The others spent the same amount of time each day doing cognitive exercises that are part of the scientifically tested BrainHQ program. The program challenges users to remember the type and location of items that appear and disappear at increasing speed.
“It’s really focused on attention and processing speed, and it kind of pushes you to the limit,” says de Villers-Sidani.
The researchers used a special type of PET scan to detect changes in acetylcholine levels in the anterior cingulate cortex, a brain region important for making decisions and detecting errors.
“I wasn’t sure we would find anything, to be honest,” says de Villers-Sidani.

But they did it. In people who played games like solitaire, acetylcholine levels remained unchanged. But among people who underwent cognitive training, there was a significant increase.
Acetylcholine levels also increased in other areas of the brain, including the hippocampus, which plays a key role in memory.
Even modest changes are significant, Hasselmo says, because acetylcholine does more than transmit messages to the brain. It also modulates the behavior of neurons in ways that affect learning, memory and attention.
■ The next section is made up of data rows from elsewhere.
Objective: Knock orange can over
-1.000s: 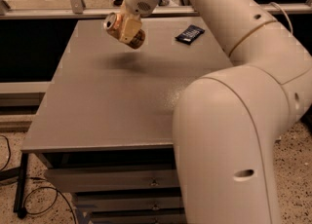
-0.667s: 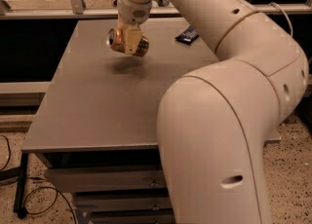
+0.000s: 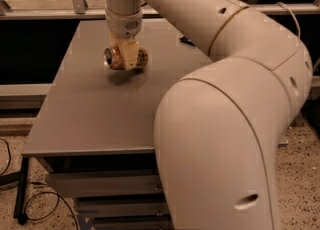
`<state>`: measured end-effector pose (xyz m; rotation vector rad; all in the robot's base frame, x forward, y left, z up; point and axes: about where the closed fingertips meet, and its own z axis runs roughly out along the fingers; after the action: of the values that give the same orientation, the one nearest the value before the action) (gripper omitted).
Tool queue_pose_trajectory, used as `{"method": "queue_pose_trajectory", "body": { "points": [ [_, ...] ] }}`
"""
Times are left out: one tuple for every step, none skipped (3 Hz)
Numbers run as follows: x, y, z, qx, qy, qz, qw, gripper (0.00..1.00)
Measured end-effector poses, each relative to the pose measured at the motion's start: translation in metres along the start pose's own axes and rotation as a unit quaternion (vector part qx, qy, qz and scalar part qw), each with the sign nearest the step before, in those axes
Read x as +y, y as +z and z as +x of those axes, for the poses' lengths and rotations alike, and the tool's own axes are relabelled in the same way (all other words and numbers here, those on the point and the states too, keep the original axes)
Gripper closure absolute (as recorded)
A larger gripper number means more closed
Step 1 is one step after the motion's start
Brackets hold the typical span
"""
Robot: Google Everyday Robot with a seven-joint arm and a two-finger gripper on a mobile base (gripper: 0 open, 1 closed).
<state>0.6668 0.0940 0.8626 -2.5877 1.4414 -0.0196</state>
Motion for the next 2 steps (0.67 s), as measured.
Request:
{"method": "queue_pose_trajectory", "body": {
  "points": [
    [0.005,0.005,-0.017,-0.017,-0.024,-0.012,0.9995,0.36],
    [0.006,0.007,-0.030,-0.045,-0.034,-0.017,0.9983,0.13]
  ]
}}
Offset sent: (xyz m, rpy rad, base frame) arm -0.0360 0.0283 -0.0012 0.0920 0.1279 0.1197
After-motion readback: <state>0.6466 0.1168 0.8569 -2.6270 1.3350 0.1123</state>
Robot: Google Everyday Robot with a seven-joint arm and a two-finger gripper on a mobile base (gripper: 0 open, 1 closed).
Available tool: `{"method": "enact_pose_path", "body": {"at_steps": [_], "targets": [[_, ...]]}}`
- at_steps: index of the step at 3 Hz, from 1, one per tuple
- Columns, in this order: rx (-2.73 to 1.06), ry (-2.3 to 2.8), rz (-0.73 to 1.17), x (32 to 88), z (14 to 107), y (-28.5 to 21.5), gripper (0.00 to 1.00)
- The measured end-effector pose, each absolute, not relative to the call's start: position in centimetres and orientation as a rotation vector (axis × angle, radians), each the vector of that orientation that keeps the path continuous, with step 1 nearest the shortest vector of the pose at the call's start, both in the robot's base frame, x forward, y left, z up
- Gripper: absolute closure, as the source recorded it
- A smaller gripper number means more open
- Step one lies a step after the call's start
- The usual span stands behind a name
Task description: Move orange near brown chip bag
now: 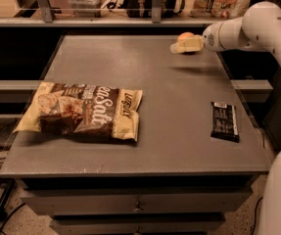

So when a person takes, for example, a high dose of the motion sickness drug scopolamine – which blocks the effects of acetylcholine – things start to go wrong.
“If you block the neuromodulatory function of the brain, a person can’t even think,” says Hasselmo. “You enter a state of delirium.”
On the other hand, even small increases in acetylcholine can have a “profound and noticeable effect” on memory and thinking in older adults.
Hasselmo notes that early Alzheimer’s drugs reduced symptoms by increasing acetylcholine levels. Today, he says, intensive brain training has the potential to achieve similar gains and stave off cognitive decline.